Stayed with mum until 8.30pm by which time I was ready for bed and mum was dropping heavy hints about my staying overnight. Heartless so-and-so that I am, I didn't. And what is more, I'm going to the pictures with lovely daughter tomorrow night so won't be going back to mum's until Thursday. She will have the home care team going in again, three times a day, so she should be alright. I have put a notice above the socket feeding the care link aparatus - DO NOT PULL THIS PLUG OUT - hopefully she won't, otherwise I can expect a phone call saying they've lost the mains connection. I sorted out all her new medication - they tinker with it every time she goes into hospital - and gave her the night-time tablets before leaving but I think I've left a bag of rubbish in the kitchen/hall that I forgot to put in the bin.
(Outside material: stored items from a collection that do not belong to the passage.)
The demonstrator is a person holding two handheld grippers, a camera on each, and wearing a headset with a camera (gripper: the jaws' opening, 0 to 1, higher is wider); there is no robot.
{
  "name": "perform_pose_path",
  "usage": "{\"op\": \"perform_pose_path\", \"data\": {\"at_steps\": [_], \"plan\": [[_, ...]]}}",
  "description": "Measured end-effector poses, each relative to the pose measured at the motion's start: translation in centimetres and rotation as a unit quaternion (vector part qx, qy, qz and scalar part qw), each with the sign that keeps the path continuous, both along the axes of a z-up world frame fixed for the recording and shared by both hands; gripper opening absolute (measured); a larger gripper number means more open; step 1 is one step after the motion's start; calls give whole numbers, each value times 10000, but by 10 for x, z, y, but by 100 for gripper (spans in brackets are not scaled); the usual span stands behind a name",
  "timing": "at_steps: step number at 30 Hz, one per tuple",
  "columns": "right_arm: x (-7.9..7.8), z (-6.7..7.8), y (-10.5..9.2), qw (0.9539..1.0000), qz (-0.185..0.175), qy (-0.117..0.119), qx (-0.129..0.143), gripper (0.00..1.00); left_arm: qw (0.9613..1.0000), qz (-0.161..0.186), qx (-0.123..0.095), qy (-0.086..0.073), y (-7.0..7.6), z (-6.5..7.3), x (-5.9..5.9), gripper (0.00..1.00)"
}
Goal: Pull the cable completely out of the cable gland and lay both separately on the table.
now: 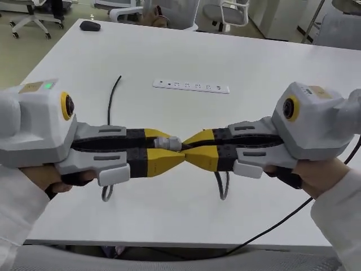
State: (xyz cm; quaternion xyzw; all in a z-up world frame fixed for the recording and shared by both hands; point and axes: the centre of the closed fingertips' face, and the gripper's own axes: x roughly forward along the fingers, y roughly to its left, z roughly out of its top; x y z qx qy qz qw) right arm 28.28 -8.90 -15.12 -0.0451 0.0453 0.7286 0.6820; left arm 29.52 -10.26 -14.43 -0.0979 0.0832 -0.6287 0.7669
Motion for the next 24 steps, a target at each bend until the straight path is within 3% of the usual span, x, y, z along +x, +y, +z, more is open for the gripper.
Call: {"op": "perform_pose_path", "data": {"at_steps": [2,5,8,13,18,24], "plan": [[1,-3,0,9999,4,104,-23,3,10000,43,37,-72,0,-1,-1,17],[3,-7,-2,9999,0,62,-89,3,9998,119,82,-116,3,-3,1,17],[8,-10,-6,9998,-52,68,-163,3,9998,215,12,14,10,-4,5,17],[14,-25,-13,9988,-110,-108,-467,3,9994,324,103,-53,15,-9,8,17],[21,-47,-24,9946,-142,-471,-918,3,9992,355,175,-58,17,-16,8,17],[32,-70,-42,9894,-317,-545,-1305,3,9990,416,142,13,20,-19,10,17]]}}
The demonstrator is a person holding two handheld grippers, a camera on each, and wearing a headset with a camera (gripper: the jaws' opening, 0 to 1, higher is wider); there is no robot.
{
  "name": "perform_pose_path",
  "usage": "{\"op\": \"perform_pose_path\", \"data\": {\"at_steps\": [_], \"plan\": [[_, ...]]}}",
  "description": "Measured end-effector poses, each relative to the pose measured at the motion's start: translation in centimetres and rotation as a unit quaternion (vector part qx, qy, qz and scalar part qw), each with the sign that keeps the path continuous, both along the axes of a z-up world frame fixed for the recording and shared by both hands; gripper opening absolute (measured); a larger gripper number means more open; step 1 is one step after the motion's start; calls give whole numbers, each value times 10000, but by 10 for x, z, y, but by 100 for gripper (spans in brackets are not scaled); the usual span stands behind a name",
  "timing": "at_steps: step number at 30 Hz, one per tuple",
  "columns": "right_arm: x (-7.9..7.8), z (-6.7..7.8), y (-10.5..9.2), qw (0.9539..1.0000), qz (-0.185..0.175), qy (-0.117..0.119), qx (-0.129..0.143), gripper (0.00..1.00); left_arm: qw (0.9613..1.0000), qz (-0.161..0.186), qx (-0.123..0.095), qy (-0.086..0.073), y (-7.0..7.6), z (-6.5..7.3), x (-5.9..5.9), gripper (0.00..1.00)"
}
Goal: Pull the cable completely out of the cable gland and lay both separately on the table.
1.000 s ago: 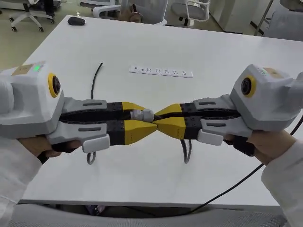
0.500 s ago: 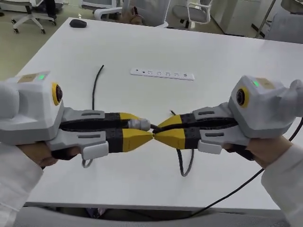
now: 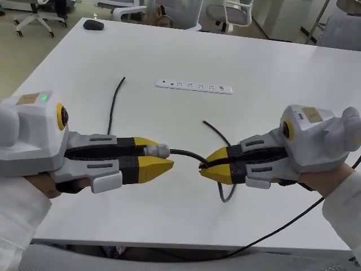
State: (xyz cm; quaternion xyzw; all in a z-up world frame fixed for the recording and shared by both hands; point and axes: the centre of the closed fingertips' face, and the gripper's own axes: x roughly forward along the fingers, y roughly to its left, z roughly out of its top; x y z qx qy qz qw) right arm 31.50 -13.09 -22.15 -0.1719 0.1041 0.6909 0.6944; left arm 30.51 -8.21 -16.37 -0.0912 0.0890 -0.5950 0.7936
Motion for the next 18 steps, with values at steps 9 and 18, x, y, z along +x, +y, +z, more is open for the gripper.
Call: {"op": "perform_pose_path", "data": {"at_steps": [9,18], "plan": [[16,-32,-31,9981,-419,52,-458,3,9998,90,-168,60,6,3,2,17],[19,-19,-28,9970,-645,348,-236,7,9998,90,-188,55,6,2,1,17]]}}
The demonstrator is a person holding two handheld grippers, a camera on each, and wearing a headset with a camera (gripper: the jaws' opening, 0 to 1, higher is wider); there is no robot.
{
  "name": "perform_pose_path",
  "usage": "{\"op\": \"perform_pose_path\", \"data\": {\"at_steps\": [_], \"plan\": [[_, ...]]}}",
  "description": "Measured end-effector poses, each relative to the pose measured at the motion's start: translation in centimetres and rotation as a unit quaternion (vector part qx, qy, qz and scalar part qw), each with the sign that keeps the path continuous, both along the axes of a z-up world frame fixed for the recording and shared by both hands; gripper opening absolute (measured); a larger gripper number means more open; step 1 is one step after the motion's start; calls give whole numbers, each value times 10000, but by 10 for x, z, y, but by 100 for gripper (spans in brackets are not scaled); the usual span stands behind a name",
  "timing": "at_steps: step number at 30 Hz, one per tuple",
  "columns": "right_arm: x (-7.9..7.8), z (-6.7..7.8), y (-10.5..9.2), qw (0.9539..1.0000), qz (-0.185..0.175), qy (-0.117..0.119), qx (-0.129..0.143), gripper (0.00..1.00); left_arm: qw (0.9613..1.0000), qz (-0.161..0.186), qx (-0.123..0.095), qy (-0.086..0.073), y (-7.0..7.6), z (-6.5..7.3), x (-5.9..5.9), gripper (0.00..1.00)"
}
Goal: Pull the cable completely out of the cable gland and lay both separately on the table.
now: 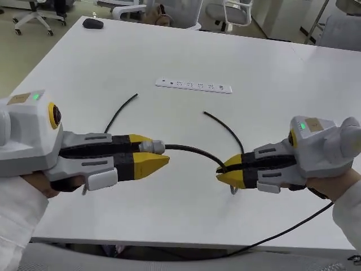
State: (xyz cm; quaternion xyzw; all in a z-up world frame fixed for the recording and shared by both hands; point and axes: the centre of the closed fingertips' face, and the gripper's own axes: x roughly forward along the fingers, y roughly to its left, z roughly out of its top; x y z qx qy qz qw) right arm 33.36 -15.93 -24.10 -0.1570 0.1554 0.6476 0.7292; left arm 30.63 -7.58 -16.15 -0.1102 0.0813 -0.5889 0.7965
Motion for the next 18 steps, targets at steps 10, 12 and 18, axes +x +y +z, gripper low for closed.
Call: {"op": "perform_pose_path", "data": {"at_steps": [10,12,18], "plan": [[-32,82,51,9915,766,-246,1024,19,9999,-91,99,20,-4,-5,-5,17],[-36,86,59,9904,872,-313,1024,19,9999,-113,96,29,-6,-5,-5,17],[-41,83,74,9886,1017,-342,1056,15,9999,-144,49,14,-7,-4,-8,17]]}}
I hope it doesn't confuse/upset her.
Apart from the above, mum seems less agitated and in a much better mood, perhaps the anti-depressants are kicking in. I have noticed, though, that she is forgetting well worn stories, giving them different punch lines or missing important bits out.
I'm so tired. I'm hoping to reduce my visits to mum to twice during the week and Saturdays, now that she has home care.
Steam, out of, run.
Kamala
1 month ago
1 comment:
Well, great that she seems to feel better! This illness is bad enough without lousy moods.
I have a violin student with Alzheimer's; he desperately wanted to play one last quartet concert, and, with a lot of effort on my part to help him, he did. I sat diagonally behind him, playing his part with him to help him over the forgotten places, and I don't think he knew. I was so hoping he'd enjoy the applause, but he just looked confused. I didn't expect him to remember it for long, but I did hope he'd know he played. It's so sad.